Les inégalités sociales de santé couvrent les différences d’état de santé entre individus ou groupes d’individus, liées à des facteurs sociaux, et qui sont inéquitables, c’est-à-dire moralement ou éthiquement inacceptables et qui sont potentiellement évitables.

Il peut s’agir d’écarts importants concernant l’espérance de vie ou la plus forte probabilité d’être atteint de telle ou telle maladie selon le groupe social auquel on appartient ou la région dans laquelle on habite. Ainsi, par exemple :

  • à 35 ans un cadre peut espérer vivre 6,3 ans de plus qu’un ouvrier, cet écart étant de 3 ans pour les femmes ;
  • l’espérance de vie des hommes varie de 80,1 ans en Île-de-France à 75,4 ans en Nord-Pas-de-Calais (Drees, L’état de santé de la population en France, édition 2015).

Cette définition écarte ainsi les inégalités liées à l’état physique intrinsèque de l’individu (morphologie, constitution, etc.) pour s’intéresser à l’ensemble des déterminants sociaux qui ont un impact direct ou indirect sur la santé. Ces déterminants sont de plusieurs ordres.

Ils peuvent être structurels, d’ordre général : par exemple la nature et la portée des politiques économiques, sociales ou éducatives, les valeurs d’une société. Le choix de mettre en œuvre telle ou telle politique dans ces domaines, ainsi que les principes qui les fondent, ont des incidences sur l’existence ou l’absence d’un système de soins, mais également sur sa qualité, son accessibilité ou son usage.
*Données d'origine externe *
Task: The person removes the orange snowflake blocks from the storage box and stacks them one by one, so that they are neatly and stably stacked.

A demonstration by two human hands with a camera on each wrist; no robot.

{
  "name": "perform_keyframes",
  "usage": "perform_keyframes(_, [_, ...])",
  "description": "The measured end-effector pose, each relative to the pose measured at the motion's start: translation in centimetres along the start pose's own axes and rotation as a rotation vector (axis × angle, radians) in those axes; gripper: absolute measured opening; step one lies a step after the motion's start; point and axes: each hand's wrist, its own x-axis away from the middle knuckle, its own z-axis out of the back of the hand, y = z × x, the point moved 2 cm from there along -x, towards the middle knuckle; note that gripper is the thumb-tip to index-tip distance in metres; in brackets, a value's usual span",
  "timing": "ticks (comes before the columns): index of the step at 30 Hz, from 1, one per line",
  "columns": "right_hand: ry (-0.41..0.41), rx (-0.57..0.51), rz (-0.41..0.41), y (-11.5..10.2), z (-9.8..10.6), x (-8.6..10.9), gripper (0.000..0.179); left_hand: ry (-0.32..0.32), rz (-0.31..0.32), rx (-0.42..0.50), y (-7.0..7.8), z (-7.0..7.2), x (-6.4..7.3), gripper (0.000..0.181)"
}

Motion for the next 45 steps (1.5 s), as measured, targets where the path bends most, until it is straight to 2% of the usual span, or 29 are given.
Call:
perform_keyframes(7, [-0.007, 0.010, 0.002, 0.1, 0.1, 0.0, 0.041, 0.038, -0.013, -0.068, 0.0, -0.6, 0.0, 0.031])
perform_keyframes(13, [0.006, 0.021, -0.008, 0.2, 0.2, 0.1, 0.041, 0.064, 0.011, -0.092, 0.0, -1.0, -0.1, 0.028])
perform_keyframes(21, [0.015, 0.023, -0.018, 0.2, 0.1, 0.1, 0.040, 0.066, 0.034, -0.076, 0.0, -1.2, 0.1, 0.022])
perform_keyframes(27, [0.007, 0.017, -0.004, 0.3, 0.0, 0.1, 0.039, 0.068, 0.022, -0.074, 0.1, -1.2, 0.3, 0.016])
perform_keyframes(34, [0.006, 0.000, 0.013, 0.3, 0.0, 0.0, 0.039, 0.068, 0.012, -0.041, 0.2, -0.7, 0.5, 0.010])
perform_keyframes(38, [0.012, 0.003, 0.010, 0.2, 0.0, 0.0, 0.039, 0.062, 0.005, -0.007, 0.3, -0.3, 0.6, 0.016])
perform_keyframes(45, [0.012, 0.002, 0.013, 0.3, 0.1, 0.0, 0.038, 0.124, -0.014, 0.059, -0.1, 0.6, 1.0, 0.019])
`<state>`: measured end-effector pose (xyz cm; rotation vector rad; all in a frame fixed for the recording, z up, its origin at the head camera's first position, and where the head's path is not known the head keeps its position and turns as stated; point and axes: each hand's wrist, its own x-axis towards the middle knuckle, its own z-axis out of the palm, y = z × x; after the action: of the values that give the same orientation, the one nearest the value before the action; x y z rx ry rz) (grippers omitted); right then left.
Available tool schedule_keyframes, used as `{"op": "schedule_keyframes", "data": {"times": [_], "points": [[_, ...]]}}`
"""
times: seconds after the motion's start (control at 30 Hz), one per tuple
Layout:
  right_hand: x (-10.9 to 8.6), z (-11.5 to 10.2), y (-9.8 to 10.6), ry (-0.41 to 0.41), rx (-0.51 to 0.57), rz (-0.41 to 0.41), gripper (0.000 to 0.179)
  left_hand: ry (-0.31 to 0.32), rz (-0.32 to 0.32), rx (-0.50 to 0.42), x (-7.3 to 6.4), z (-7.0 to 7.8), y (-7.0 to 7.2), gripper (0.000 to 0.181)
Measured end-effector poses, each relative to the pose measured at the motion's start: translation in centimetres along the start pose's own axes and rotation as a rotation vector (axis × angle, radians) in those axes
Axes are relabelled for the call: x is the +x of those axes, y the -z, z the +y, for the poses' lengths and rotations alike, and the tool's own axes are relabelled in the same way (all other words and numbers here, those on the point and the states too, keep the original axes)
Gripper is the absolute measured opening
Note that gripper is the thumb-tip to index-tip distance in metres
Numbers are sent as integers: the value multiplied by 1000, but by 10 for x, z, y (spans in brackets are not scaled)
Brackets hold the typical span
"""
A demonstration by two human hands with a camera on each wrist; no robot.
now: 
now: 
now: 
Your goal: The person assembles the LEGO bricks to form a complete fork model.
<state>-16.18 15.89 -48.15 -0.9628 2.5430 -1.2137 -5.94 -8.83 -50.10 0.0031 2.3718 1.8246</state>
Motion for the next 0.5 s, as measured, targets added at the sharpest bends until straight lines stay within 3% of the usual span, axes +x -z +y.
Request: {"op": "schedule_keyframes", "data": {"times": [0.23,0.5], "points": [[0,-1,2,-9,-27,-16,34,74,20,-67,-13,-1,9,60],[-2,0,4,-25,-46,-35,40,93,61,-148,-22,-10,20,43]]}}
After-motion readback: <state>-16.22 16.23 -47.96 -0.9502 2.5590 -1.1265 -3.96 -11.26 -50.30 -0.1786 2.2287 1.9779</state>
Ces déterminants structurels peuvent également s’appliquer aux individus : le genre (homme ou femme), la position socio-économique, le niveau d’études, de revenus, etc. constituent des freins ou, au contraire, des facteurs favorables à l’accès ou la consommation de soins médicaux.

Des déterminants intermédiaires sont les conséquences des déterminants structurels. On peut citer les conditions matérielles (de travail, de vie), les comportements (consommation d’alcool, de drogues, nutrition, etc.), les facteurs de risques psychosociaux (stress des conditions de vie et de travail, etc.).

La lutte contre les inégalités de santé peut donc être de plusieurs ordres. Elle peut s’attaquer aux problèmes de manière « macro », en développant, par exemple, les infrastructures de santé accessibles à tous, en créant un système de protection sociale englobant une part importante de la population ou en mettant en œuvre des politiques de santé publique. Elle peut, à l’inverse, être « micro », en s’attaquant aux causes : par exemple, en interdisant l’usage de produits cancérigènes dans l’industrie, source de problèmes de santé pour les salariés qui y sont exposés.